■ Problem details ■
Please filter the data down to the lines that include the word "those" and copy them.

■ Data provided ■
※ ※ ※
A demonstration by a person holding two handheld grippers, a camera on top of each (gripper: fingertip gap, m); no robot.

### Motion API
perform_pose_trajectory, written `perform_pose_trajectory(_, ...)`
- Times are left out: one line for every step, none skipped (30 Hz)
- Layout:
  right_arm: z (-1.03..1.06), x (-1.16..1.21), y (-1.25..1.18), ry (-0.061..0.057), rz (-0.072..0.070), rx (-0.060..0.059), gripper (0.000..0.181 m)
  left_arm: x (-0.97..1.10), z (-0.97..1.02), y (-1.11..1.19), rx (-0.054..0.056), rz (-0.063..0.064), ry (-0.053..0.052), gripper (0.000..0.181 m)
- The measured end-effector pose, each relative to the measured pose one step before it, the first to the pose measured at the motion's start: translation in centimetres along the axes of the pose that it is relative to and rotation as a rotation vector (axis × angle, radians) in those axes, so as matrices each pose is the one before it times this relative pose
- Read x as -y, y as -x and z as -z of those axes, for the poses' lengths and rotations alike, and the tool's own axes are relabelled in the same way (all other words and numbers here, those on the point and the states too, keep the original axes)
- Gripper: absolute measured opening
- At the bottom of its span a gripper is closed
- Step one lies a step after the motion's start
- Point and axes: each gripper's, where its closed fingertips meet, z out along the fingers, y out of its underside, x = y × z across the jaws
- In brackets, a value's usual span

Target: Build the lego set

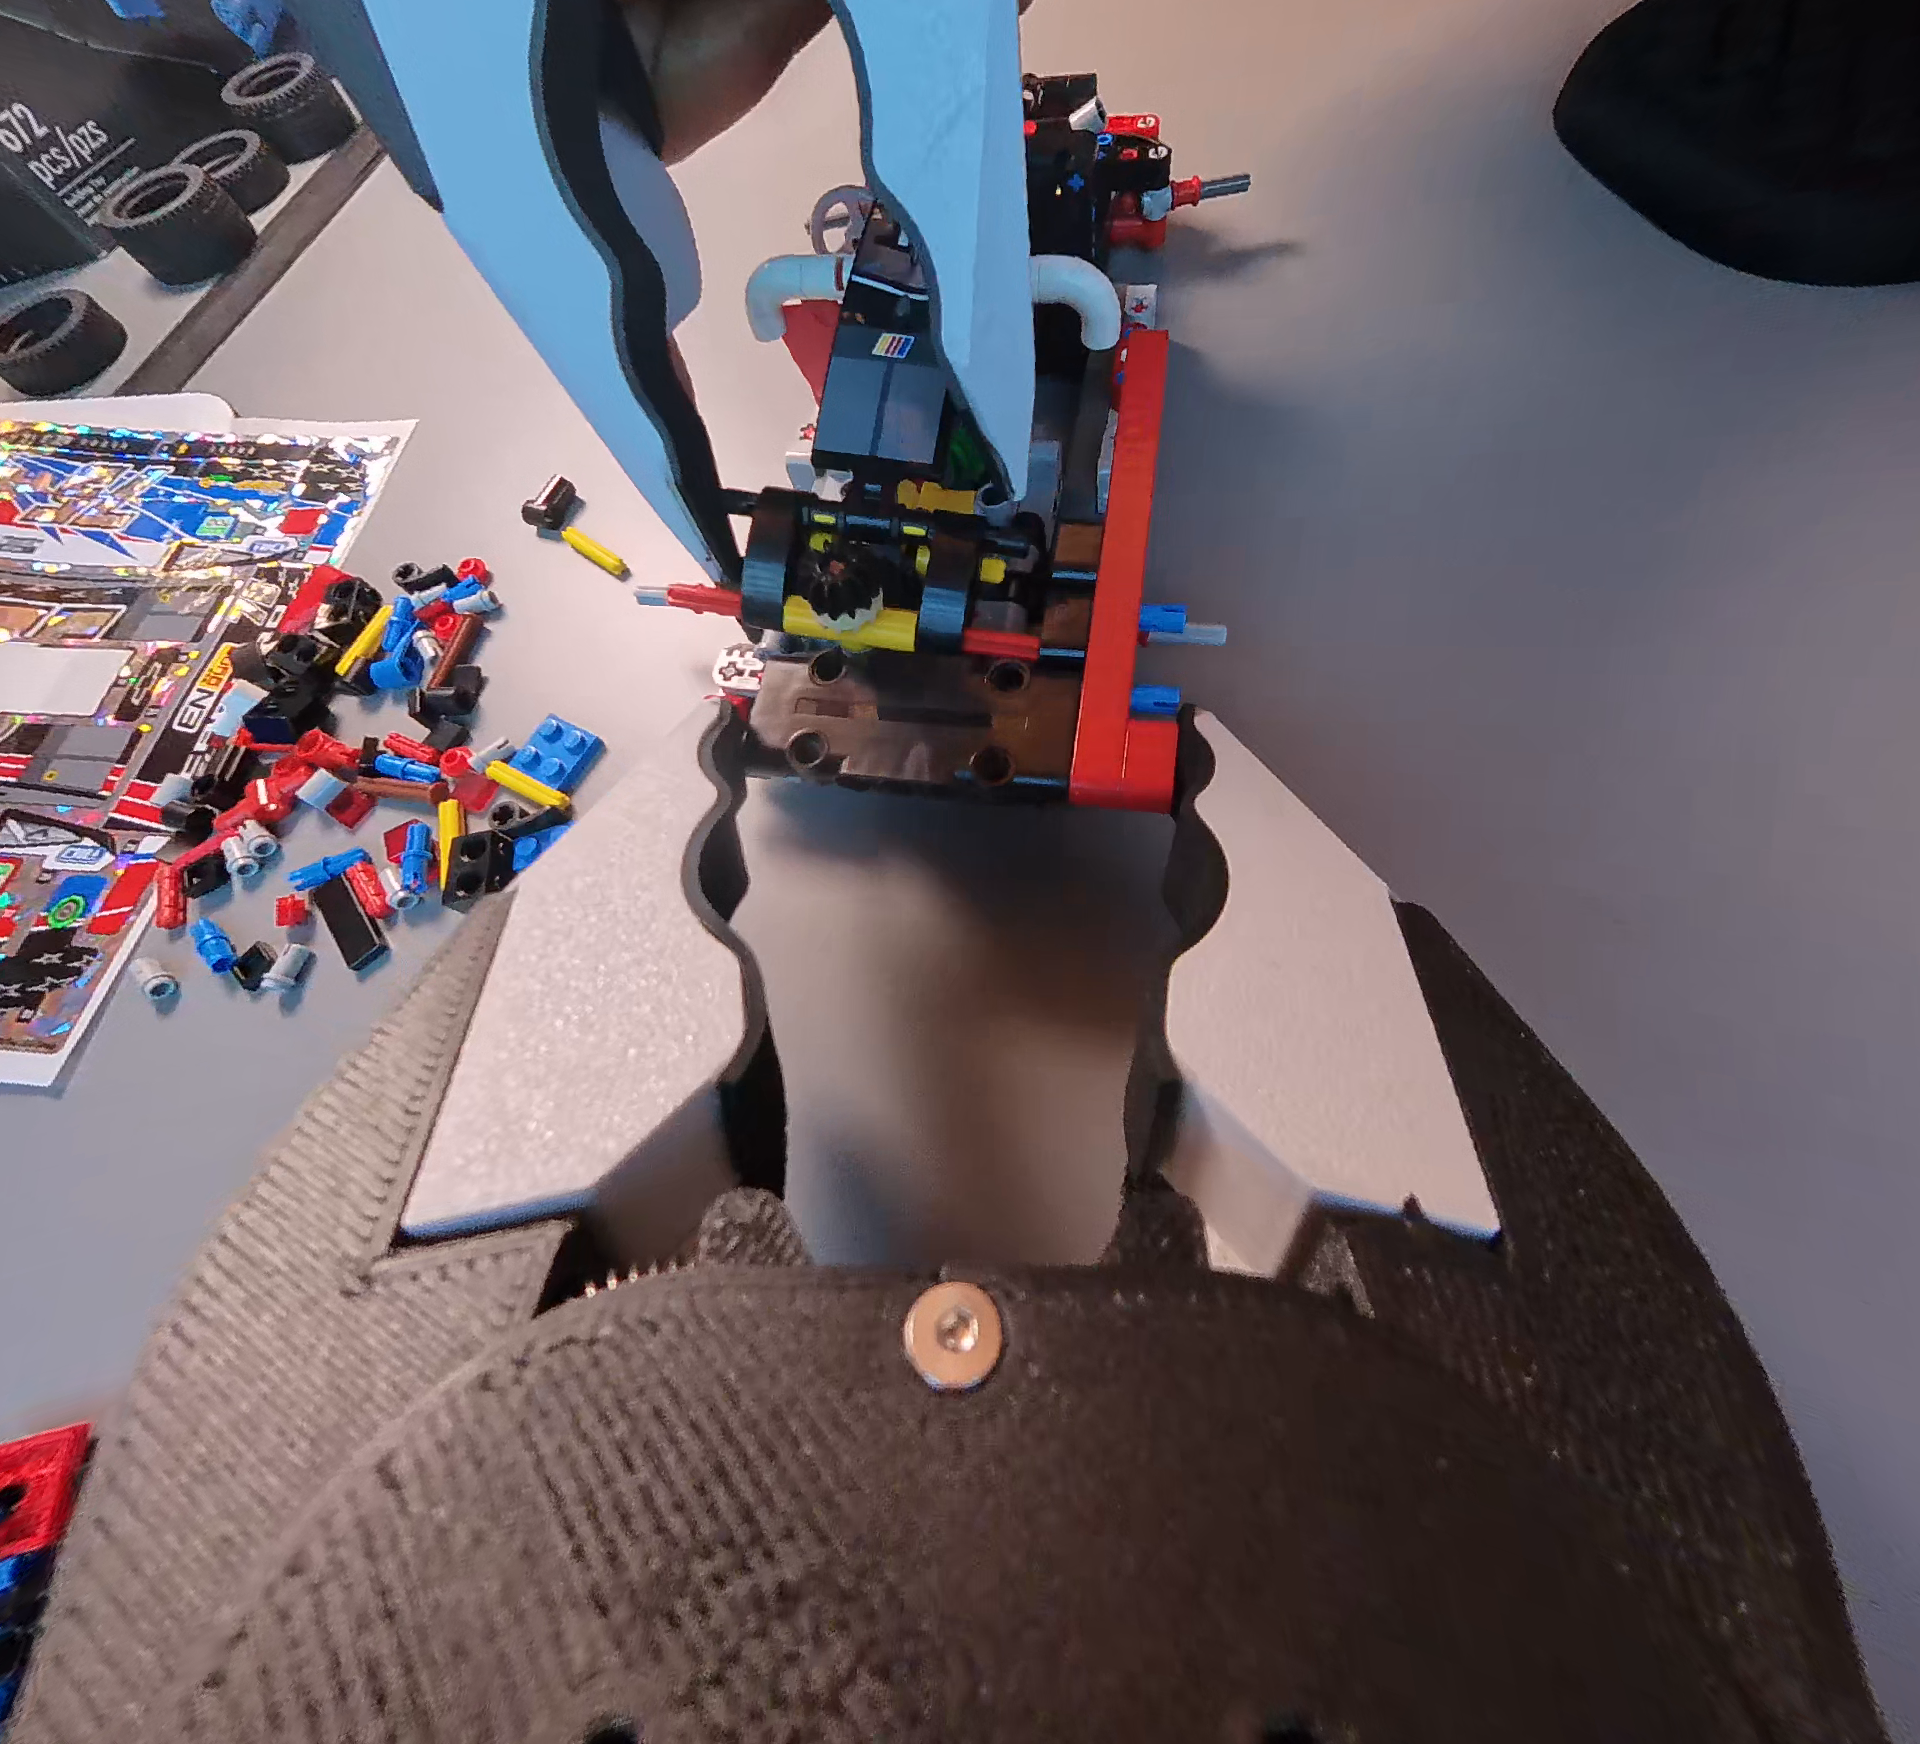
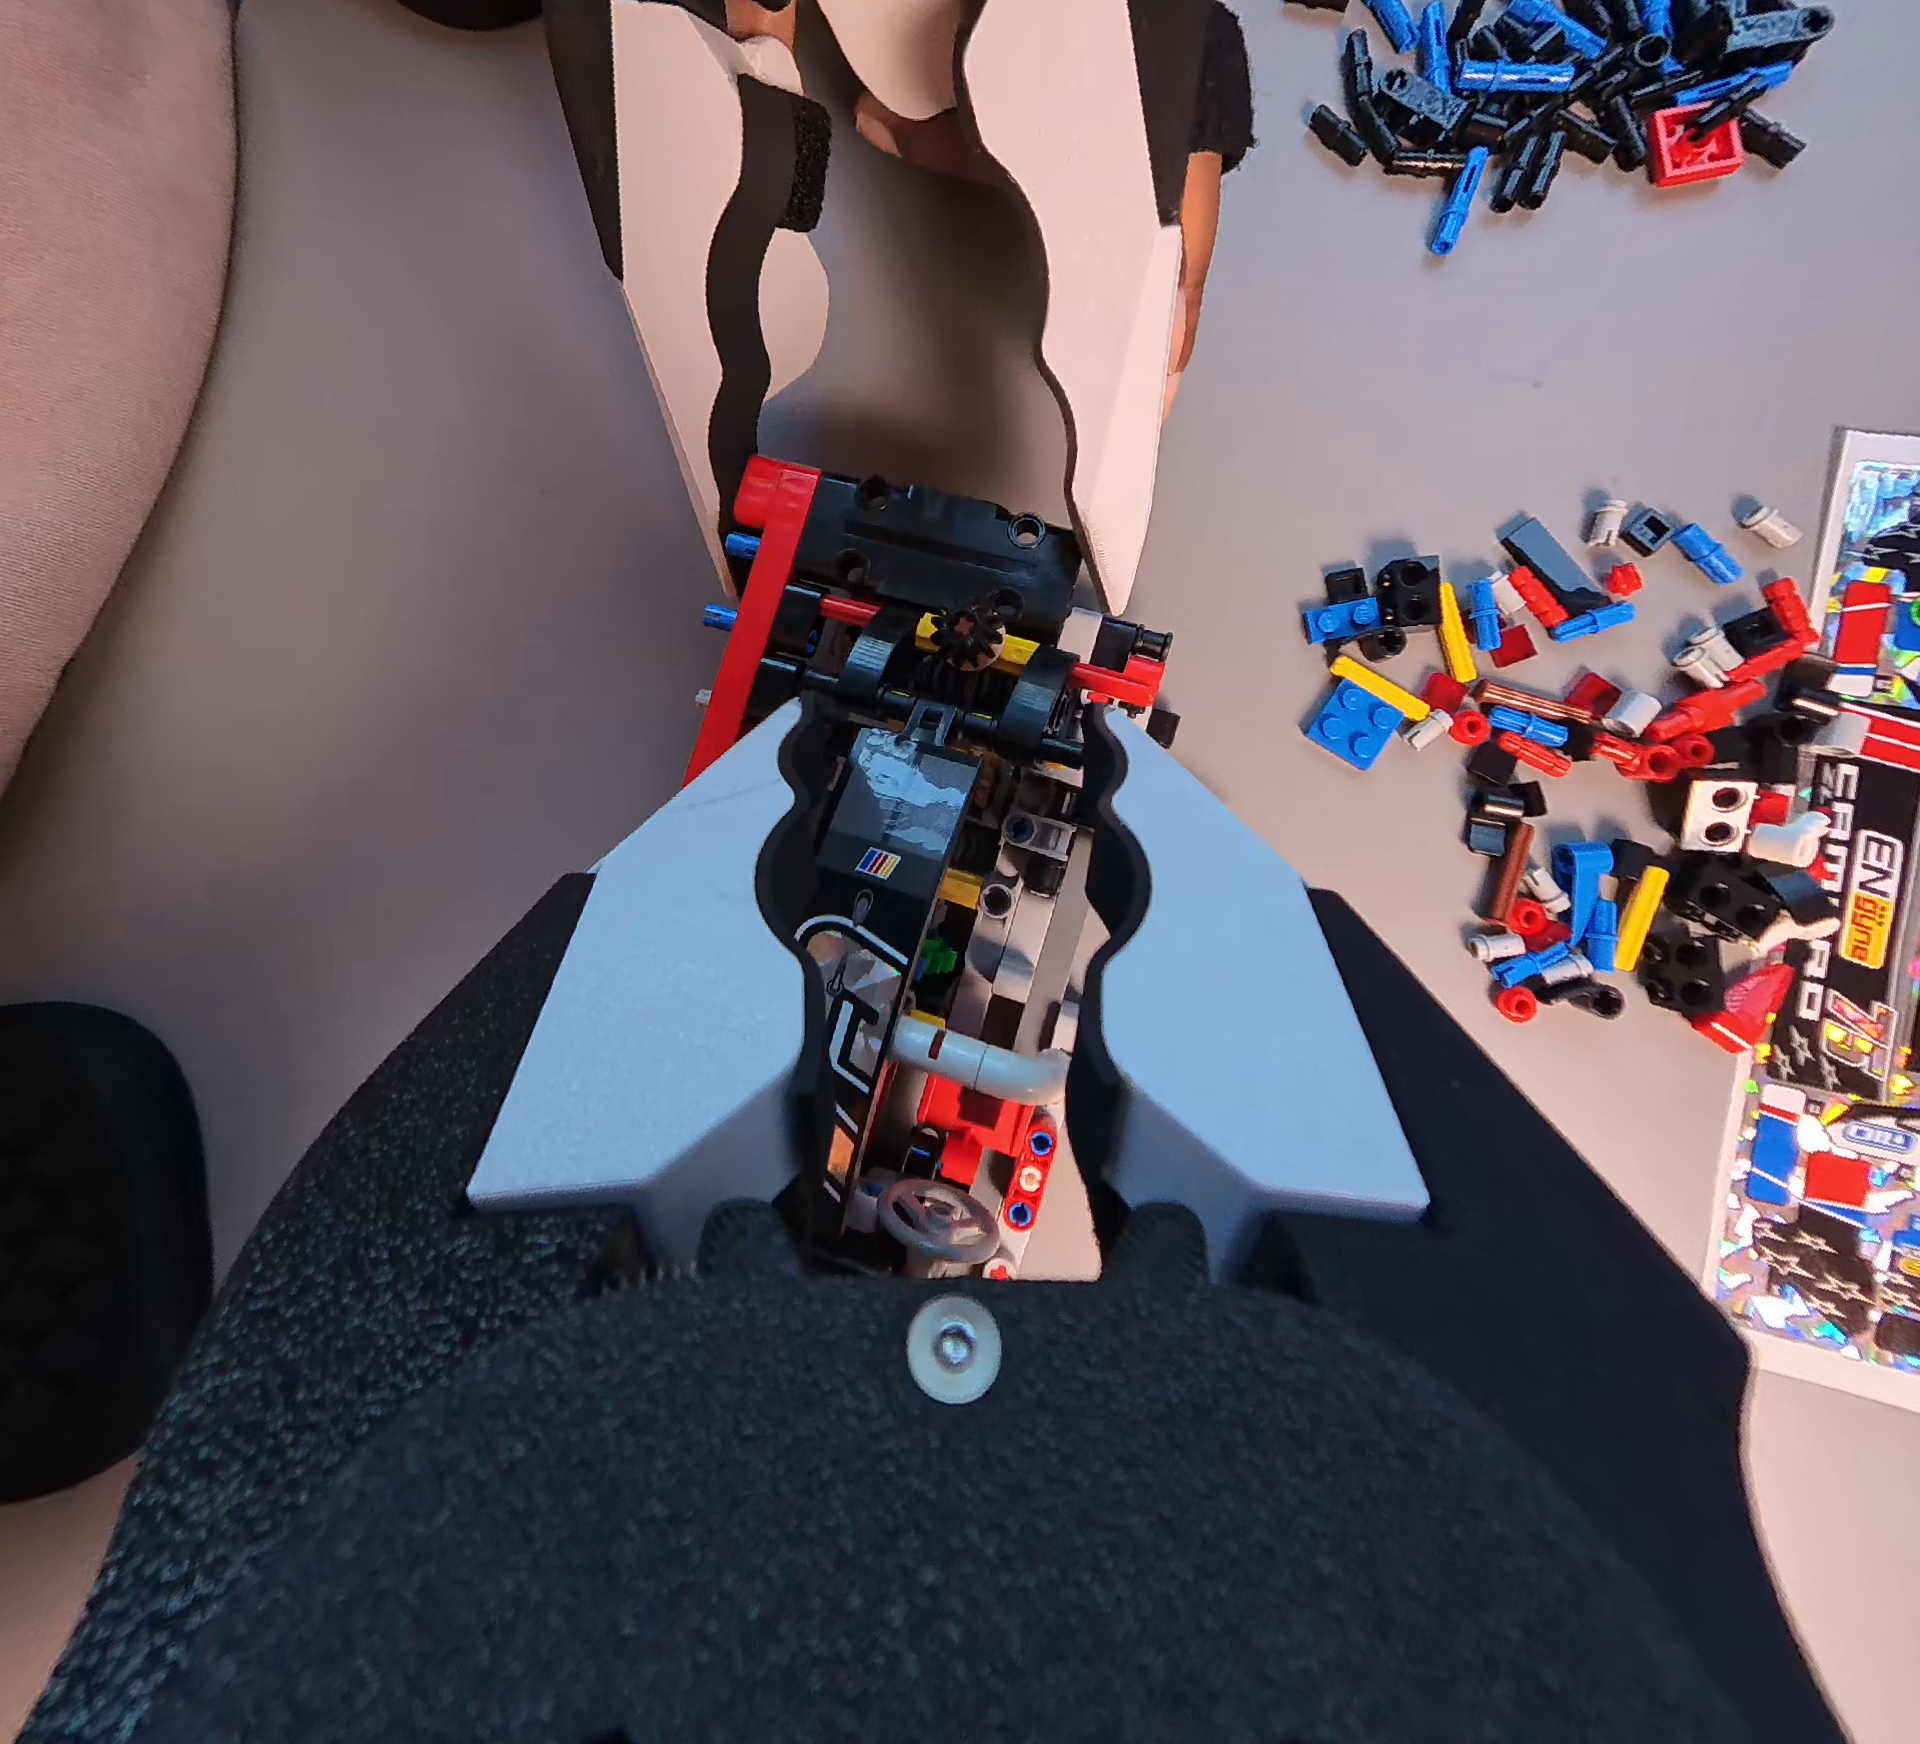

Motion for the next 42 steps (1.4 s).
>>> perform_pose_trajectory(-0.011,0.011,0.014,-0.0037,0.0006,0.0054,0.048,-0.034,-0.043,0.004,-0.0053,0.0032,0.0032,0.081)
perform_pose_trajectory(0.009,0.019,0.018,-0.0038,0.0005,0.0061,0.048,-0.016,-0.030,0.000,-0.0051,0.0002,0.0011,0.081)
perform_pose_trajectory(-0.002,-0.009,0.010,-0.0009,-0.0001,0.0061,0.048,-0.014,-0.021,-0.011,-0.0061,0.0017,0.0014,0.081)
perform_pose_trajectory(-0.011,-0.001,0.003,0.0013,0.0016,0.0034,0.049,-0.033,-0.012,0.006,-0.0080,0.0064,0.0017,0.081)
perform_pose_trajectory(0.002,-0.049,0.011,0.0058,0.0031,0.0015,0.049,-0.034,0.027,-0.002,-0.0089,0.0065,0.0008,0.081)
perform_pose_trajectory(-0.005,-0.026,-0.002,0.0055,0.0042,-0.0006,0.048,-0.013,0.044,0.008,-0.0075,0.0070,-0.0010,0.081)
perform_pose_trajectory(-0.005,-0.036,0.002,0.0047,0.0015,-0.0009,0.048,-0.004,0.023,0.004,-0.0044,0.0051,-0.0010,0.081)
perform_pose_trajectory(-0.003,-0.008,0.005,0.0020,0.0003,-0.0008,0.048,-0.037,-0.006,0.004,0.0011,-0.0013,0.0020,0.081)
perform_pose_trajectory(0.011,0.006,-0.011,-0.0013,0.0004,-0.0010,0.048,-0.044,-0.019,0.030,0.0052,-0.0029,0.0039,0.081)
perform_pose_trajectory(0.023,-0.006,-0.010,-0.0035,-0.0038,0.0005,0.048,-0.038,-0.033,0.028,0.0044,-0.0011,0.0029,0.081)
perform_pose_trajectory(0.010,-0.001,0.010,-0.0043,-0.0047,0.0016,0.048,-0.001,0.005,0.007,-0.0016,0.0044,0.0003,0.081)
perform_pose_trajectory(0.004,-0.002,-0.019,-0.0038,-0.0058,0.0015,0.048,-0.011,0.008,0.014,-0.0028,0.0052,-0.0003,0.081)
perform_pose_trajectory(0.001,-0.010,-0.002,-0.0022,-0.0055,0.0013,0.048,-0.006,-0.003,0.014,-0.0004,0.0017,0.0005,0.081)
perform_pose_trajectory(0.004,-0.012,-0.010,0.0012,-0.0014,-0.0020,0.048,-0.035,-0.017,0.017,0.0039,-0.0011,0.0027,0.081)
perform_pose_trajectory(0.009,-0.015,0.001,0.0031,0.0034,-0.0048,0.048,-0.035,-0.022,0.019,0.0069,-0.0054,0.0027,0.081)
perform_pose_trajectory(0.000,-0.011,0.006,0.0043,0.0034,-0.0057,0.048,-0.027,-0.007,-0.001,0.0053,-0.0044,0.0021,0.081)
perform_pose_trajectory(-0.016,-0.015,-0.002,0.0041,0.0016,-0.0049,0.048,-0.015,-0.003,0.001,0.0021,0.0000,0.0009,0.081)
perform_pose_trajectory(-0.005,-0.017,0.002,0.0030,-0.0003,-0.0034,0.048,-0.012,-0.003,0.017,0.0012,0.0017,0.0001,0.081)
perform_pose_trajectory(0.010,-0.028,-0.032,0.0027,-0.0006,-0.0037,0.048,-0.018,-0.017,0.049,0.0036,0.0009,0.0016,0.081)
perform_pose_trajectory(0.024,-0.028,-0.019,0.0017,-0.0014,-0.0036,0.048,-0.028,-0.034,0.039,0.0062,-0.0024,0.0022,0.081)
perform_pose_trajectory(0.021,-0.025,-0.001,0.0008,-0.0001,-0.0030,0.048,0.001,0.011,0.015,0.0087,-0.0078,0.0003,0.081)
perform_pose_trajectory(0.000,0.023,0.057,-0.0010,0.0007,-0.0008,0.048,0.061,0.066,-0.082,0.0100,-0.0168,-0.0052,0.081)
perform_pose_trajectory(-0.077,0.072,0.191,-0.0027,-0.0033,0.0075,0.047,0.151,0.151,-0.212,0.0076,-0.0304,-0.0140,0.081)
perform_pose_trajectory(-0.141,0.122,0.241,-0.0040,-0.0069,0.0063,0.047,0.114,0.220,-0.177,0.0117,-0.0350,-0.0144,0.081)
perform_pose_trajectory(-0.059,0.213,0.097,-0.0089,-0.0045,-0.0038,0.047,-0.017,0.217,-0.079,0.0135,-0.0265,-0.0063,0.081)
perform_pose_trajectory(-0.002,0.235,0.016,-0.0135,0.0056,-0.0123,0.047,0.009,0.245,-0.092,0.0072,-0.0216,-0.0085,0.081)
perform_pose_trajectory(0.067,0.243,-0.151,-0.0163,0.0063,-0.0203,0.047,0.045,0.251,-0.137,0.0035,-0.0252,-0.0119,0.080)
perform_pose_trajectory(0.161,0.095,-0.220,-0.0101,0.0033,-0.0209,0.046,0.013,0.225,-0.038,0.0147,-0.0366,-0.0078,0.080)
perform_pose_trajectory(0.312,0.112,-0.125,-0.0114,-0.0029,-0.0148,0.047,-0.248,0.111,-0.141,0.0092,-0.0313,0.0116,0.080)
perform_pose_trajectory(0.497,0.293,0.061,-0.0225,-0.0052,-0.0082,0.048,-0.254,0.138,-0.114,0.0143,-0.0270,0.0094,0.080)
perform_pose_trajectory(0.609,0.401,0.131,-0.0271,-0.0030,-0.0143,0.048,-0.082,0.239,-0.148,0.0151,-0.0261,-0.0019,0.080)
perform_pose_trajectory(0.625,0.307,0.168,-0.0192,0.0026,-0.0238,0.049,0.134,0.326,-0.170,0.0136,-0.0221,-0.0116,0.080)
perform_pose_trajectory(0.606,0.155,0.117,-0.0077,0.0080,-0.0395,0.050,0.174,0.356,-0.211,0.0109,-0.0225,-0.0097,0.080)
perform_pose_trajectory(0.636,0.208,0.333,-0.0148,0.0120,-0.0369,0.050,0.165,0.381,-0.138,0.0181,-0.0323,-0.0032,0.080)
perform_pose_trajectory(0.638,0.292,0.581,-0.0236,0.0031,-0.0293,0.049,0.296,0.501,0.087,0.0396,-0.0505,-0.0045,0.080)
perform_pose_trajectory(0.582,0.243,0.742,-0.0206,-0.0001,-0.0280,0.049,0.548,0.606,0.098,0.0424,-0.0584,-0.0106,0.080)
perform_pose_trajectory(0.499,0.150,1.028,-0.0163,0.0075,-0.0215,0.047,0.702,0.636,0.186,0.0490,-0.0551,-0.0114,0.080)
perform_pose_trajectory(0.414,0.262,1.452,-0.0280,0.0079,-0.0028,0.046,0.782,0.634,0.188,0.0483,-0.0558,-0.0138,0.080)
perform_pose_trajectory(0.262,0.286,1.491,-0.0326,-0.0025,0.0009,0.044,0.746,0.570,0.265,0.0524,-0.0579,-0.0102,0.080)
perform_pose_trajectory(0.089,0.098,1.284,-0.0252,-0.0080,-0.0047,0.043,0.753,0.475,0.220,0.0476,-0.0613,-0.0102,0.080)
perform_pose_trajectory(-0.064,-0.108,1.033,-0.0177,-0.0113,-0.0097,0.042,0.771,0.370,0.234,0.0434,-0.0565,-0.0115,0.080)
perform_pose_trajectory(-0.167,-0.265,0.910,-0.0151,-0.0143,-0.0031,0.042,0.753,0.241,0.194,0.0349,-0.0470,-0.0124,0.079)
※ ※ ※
■ Answer space ■
- The measured end-effector pose, each relative to the measured pose one step before it, the first to the pose measured at the motion's start: translation in centimetres along the axes of the pose that it is relative to and rotation as a rotation vector (axis × angle, radians) in those axes, so as matrices each pose is the one before it times this relative pose
- Read x as -y, y as -x and z as -z of those axes, for the poses' lengths and rotations alike, and the tool's own axes are relabelled in the same way (all other words and numbers here, those on the point and the states too, keep the original axes)

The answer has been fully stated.